Soldiers on point do not debate evidence on Saddam Hussein's program of unconventional weapons. They do not argue exit strategies or disengagement. And the question of whether enough troops are committed to Iraq is answered by looking to their immediate left and right. They pass the Skittles and PowerBars, load their weapons and just want to get through the patrol, election day, their tour in Iraq, and then go home.
"It's a funny thing: They don't want us here, and we don't want to be here," said First Sgt. Robert Wright of Company A, First Battalion, 24th Infantry. He is one of those small-unit leaders who is so sharp at guiding soldiers into urban combat that he has picked up the nickname Jedi.
"We know it's important to get these people back on their feet," he said.
Company A knows most directly about loss from this unconventional war, where even Iraqis who work among them may be their enemies, or an enemy may be wearing a uniform stolen from one who works among them. The commander, Capt. Bill Jacobsen, was one of the 22 killed when a bomb struck a mess tent in Forward Operating Base Marez last month in Mosul.
Capt. Jeffrey Van Antwerp was thrust into command. "We didn't lose a step," he said. "We got up and moved out." This week he moved his men onto a square beneath a mosque in Mosul where mortars were launched five minutes earlier.
Seven men were rounded up as possible witnesses to the mortar attack. Captain Van Antwerp quizzed each, in a tough way. But after shouting questions at the seventh - he wore a T-shirt with the "Friends" television show logo - Captain Van Antwerp relented.

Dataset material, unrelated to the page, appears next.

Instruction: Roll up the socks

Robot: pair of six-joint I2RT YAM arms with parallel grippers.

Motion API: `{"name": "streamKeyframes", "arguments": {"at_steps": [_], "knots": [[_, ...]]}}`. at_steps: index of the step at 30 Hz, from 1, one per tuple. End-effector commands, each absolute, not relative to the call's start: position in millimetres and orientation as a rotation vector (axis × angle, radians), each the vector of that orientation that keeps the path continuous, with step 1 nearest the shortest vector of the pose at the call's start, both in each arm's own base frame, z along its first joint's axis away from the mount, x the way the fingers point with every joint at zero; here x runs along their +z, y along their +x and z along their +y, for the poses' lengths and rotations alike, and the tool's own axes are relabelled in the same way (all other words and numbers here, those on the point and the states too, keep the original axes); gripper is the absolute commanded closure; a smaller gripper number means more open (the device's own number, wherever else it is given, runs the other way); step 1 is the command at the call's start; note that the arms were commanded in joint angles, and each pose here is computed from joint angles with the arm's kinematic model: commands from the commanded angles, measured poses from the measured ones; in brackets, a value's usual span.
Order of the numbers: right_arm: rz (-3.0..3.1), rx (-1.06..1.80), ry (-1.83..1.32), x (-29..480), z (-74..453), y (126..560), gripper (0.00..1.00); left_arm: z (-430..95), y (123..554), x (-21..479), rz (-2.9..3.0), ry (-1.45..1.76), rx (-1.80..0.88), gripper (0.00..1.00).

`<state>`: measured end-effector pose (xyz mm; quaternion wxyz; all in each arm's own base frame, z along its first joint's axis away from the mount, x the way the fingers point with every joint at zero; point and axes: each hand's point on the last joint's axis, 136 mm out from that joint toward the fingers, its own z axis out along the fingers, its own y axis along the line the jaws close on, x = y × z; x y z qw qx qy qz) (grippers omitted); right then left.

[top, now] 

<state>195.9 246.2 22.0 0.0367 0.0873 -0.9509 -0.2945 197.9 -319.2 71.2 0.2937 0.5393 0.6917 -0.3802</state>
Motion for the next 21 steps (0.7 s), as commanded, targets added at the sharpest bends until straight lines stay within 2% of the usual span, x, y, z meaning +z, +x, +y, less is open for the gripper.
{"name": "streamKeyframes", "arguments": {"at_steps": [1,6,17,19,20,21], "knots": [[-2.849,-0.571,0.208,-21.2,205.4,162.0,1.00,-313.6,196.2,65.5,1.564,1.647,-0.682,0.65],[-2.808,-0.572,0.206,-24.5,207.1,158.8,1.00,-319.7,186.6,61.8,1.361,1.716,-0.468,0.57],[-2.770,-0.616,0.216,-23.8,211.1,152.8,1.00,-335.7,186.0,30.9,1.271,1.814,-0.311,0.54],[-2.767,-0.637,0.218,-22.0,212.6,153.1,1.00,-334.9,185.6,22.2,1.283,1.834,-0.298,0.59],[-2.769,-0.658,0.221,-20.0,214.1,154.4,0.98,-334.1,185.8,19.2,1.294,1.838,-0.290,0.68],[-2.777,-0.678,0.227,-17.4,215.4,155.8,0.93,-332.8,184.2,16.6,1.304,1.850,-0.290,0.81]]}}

He let them go, but only after telling them to vote.
"We have to get the information about the insurgency," he said. "But we don't want to create more sympathizers for the anti-Iraqi forces."
In the fight against those insurgents, by late Friday, Colonel Milley's efforts for the Baghdad police general had helped bring in 80 percent of the requested AK-47's.
"Victory is won one inch at a time," he said.